- WHAT NEEDS TO BE DONE -
Transcribe only the last portion of the material: exactly the lines from the one with "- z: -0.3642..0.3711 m" through the end, inclusive.

- DATA -
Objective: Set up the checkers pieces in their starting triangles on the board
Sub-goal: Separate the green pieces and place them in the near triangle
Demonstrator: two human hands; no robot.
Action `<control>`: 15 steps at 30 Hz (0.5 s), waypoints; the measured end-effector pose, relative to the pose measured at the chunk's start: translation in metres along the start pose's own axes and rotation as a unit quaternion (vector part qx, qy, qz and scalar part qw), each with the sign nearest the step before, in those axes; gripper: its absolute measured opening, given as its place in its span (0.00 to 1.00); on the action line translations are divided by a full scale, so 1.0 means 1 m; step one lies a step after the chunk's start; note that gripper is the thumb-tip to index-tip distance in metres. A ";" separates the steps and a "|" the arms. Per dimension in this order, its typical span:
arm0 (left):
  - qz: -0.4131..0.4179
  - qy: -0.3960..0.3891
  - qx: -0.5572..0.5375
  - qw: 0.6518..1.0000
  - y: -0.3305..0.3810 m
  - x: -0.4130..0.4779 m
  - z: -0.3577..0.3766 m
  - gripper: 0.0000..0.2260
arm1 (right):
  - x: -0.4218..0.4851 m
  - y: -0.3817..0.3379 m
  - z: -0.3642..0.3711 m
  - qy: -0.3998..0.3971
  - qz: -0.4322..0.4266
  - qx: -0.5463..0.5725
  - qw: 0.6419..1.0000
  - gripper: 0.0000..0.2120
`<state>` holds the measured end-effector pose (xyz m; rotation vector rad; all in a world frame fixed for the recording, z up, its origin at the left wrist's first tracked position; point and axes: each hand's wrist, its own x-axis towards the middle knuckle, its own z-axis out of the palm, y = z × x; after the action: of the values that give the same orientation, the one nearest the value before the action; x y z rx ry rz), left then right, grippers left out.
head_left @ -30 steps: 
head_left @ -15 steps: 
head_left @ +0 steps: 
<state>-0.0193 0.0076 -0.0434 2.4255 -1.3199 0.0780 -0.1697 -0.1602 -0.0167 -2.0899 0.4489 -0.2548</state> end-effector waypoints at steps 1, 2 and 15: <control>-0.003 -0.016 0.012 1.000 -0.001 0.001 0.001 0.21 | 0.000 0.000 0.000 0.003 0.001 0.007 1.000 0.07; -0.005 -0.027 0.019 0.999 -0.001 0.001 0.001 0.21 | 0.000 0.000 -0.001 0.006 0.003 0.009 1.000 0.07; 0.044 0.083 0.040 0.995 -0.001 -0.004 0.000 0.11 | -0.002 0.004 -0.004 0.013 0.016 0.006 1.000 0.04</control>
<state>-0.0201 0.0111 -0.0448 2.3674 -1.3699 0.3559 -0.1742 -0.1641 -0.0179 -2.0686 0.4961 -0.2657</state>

- TASK RESULT -
  - z: -0.3642..0.3711 m
  - qy: -0.3998..0.3971
  - qz: -0.4322..0.4266
  - qx: -0.5463..0.5725
  - qw: 0.6419..1.0000
  - gripper: 0.0000..0.2120
`<state>` holds the measured end-effector pose (xyz m; rotation vector rad; all in a world frame fixed for the recording, z up, its origin at the left wrist's first tracked position; point and axes: each hand's wrist, its own x-axis towards the middle knuckle, its own z-axis out of the palm, y = z × x; after the action: of the values that give the same orientation, the one nearest the value before the action; x y z rx ry rz), left then right, grippers left out.
head_left @ -30 steps: 
head_left @ -15 steps: 
head_left @ +0 steps: 
<state>-0.0193 0.0076 -0.0434 2.4255 -1.3199 0.0780 -0.1697 -0.1602 -0.0167 -2.0899 0.4489 -0.2548</state> end-effector waypoints at steps 1, 2 and 15: <control>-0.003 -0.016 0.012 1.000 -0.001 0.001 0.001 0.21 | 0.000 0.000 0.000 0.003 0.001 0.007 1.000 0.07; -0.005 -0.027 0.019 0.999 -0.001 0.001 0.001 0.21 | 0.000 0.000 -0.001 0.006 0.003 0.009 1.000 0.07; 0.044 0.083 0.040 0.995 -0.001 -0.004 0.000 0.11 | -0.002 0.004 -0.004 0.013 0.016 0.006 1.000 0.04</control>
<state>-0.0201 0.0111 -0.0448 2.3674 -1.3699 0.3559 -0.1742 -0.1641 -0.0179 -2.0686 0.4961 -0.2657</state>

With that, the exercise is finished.